I disabili si sono dimostrati
riottosi a essere ricondotti a un gruppo omogeneo e le loro differenziazioni hanno
resistito alla riduzione a idiosincrasie soggettive, alla variazione della psiche. Per
quanto gli standard della disabilità giustificativi dell’assistenza siano ricondotti a
caratteristiche personali considerate appunto disabilitanti (la minore età, la
maternità, a volte lo stesso essere donna, la vecchiaia, la malattia, le menomazioni
fisiche, quelle mentali, ecc.), il diverso combinarsi di queste comporta che il tipo di
ostacolo che ogni persona sperimenta nell’interazione con l’ambiente cambia da persona a
persona.

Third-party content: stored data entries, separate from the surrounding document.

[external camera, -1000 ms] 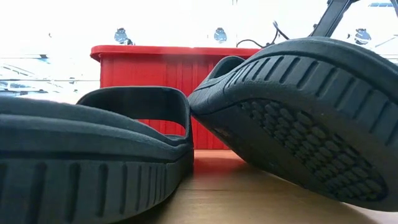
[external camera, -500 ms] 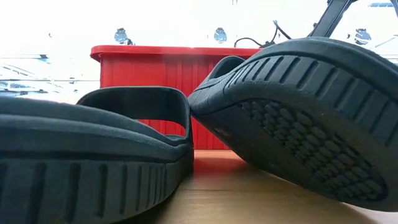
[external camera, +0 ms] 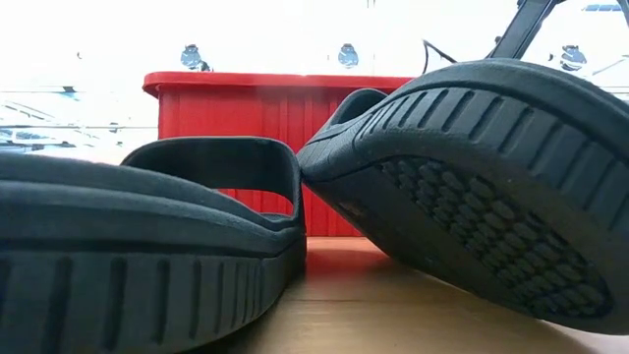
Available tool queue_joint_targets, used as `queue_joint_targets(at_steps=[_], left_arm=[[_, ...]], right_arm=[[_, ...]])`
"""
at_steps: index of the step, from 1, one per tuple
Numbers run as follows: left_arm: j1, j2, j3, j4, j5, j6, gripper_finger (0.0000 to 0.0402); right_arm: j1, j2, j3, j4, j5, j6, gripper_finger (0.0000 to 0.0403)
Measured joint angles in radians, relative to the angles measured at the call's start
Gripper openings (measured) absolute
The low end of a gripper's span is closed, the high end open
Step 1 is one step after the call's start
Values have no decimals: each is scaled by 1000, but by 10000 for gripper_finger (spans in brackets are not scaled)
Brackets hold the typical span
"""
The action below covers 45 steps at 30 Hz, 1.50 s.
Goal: Pick and place slides into bin
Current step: Put the black slipper into the red container
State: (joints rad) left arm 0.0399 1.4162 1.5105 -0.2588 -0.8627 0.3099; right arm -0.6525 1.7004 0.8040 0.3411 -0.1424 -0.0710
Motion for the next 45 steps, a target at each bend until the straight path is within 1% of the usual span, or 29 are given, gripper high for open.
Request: queue_joint_targets(at_steps=[3,5,8,10,12,15,16,23,24,27,28,29,33,36,38,45], left_arm=[[0,0,0,0,0,0,150],[0,0,0,0,0,0,150],[0,0,0,0,0,0,150],[0,0,0,0,0,0,150],[0,0,0,0,0,0,150],[0,0,0,0,0,0,150],[0,0,0,0,0,0,150],[0,0,0,0,0,0,150],[0,0,0,0,0,0,150],[0,0,0,0,0,0,150],[0,0,0,0,0,0,150],[0,0,0,0,0,0,150],[0,0,0,0,0,0,150],[0,0,0,0,0,0,150],[0,0,0,0,0,0,150],[0,0,0,0,0,0,150]], right_arm=[[0,0,0,-42,92,-1,178],[0,0,0,-54,133,-1,177],[0,0,0,-45,153,-7,173],[0,0,0,-20,163,-42,172],[0,0,0,13,128,-90,170],[-1,0,0,59,5,-129,170],[0,0,0,68,-16,-131,169],[-10,0,0,48,-18,-158,169],[-15,0,0,46,-32,-163,169],[-22,10,1,77,-129,-179,169],[-22,15,1,85,-145,-177,169],[-21,20,1,89,-138,-172,169],[-14,39,1,72,30,-125,169],[-14,37,0,56,118,-124,169],[-14,20,0,28,143,-123,169],[-13,-50,0,5,143,-83,169]])
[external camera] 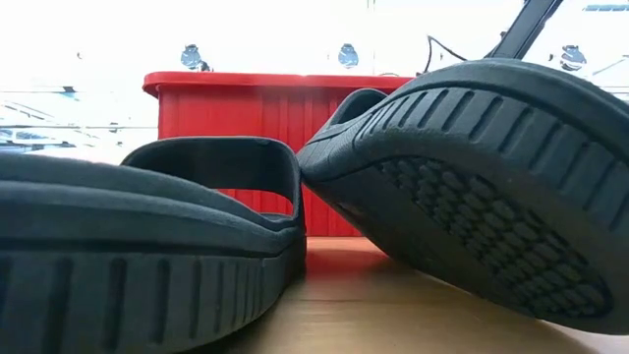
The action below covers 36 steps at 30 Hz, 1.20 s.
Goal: Pick and place slides into bin
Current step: Put the black slipper into the red container
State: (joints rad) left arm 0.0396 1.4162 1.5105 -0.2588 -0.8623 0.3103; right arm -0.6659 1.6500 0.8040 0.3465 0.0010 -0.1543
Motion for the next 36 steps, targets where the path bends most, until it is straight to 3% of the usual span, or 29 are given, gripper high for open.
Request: queue_joint_targets(at_steps=[8,15,25,36], left_arm=[[0,0,0,0,0,0,150],[0,0,0,-1,0,0,150],[0,0,0,-1,0,0,150],[0,0,0,-2,0,0,150]], right_arm=[[-8,-24,1,-35,-38,-73,169],[-7,-19,0,-80,207,-98,169],[-6,-19,0,-68,209,-46,169],[-6,-19,0,-223,208,-15,169]])
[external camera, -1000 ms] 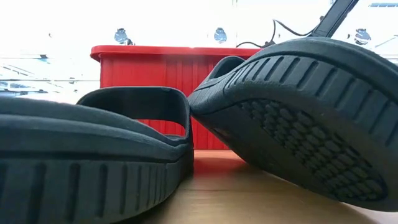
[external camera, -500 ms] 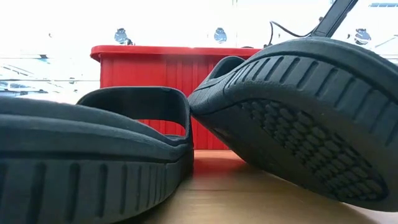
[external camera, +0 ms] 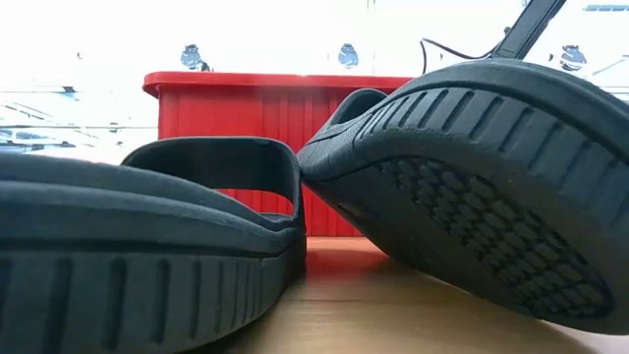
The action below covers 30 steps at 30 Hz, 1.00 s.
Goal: Pick and place slides into bin
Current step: Put the black slipper into the red container
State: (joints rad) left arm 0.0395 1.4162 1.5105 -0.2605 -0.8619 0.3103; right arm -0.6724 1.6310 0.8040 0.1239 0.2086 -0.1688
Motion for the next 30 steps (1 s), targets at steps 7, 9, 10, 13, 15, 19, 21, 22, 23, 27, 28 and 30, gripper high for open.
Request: queue_joint_targets(at_steps=[7,9,10,13,15,19,21,22,23,27,28,30], left_arm=[[0,0,0,0,0,0,150],[0,0,0,0,0,0,150],[0,0,0,0,0,0,150],[0,0,0,0,0,0,150],[0,0,0,0,0,0,150],[0,0,0,0,0,0,150],[0,0,0,0,0,0,150],[0,0,0,-1,0,0,150],[0,0,0,0,0,0,150],[0,0,0,-1,0,0,150],[0,0,0,-1,0,0,150],[0,0,0,-1,0,0,150]], right_arm=[[0,-5,0,-28,-127,118,169],[0,-5,0,-28,-177,166,169],[0,-5,0,-26,-192,190,169],[6,-5,0,-6,-211,239,169],[9,-5,0,21,-210,245,169],[9,-5,0,91,-169,310,169],[12,-5,0,112,-113,347,169],[13,-5,0,118,-80,363,169],[13,-5,0,122,-54,375,169],[13,-5,0,142,-26,414,169],[13,-5,0,152,-29,411,169],[15,-5,0,165,-57,358,169]])
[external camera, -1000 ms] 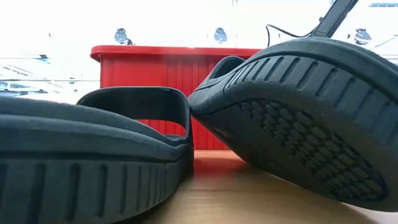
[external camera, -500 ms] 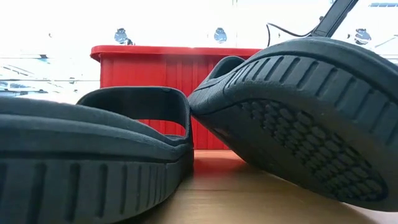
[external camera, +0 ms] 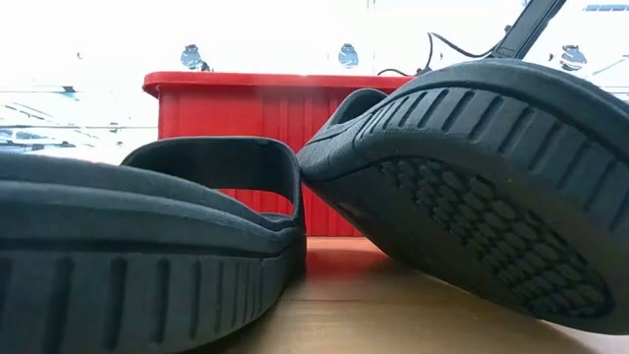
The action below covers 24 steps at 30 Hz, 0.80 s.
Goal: Pick and place slides into bin
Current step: Put the black slipper into the red container
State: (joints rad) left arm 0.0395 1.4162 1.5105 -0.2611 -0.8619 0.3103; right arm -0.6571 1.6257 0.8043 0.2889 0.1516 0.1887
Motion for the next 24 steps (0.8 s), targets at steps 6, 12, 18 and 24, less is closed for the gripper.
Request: queue_joint_targets(at_steps=[6,12,18,24], left_arm=[[0,0,0,-1,0,0,150],[0,0,0,-8,0,0,150],[0,0,0,-39,0,0,150],[0,0,0,-43,0,0,150]], right_arm=[[1,-17,0,36,-111,-221,169],[1,-103,0,28,-127,-447,169],[1,-135,0,-17,-156,-670,169],[25,-93,0,-21,-191,-805,169]])
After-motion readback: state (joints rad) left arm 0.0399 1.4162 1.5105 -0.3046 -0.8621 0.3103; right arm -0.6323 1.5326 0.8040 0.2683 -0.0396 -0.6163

Abbiamo una differenziazione individuale dei bisogni davanti agli stessi tipi
di ostacoli. Quella della disabilità si è costruita, quindi, come una nozione che rende
difficile obliterare la centralità della componente individualistica dell’esperienza di
vita della persona. Nel contesto materiale dei rapporti sociali, la distanza tra la
condizione della persona con disabilità e l’autonomia del fantomatico soggetto «normale»
¶{p. 254}invece di essere tipizzata dal contatto con i dispositivi
amministrativi (di polizia, di incapacitazione civile, delle prassi mediche), che hanno
il compito di trattare la disabilità, si frantuma in un caleidoscopio di situazioni.
Note
[9] Questa era la logica che stava dietro l’uso del termine «handicap» su cui si è imperniato il discorso sui diritti delle persone disabili nel secondo Novecento [cfr. Hanau 1993].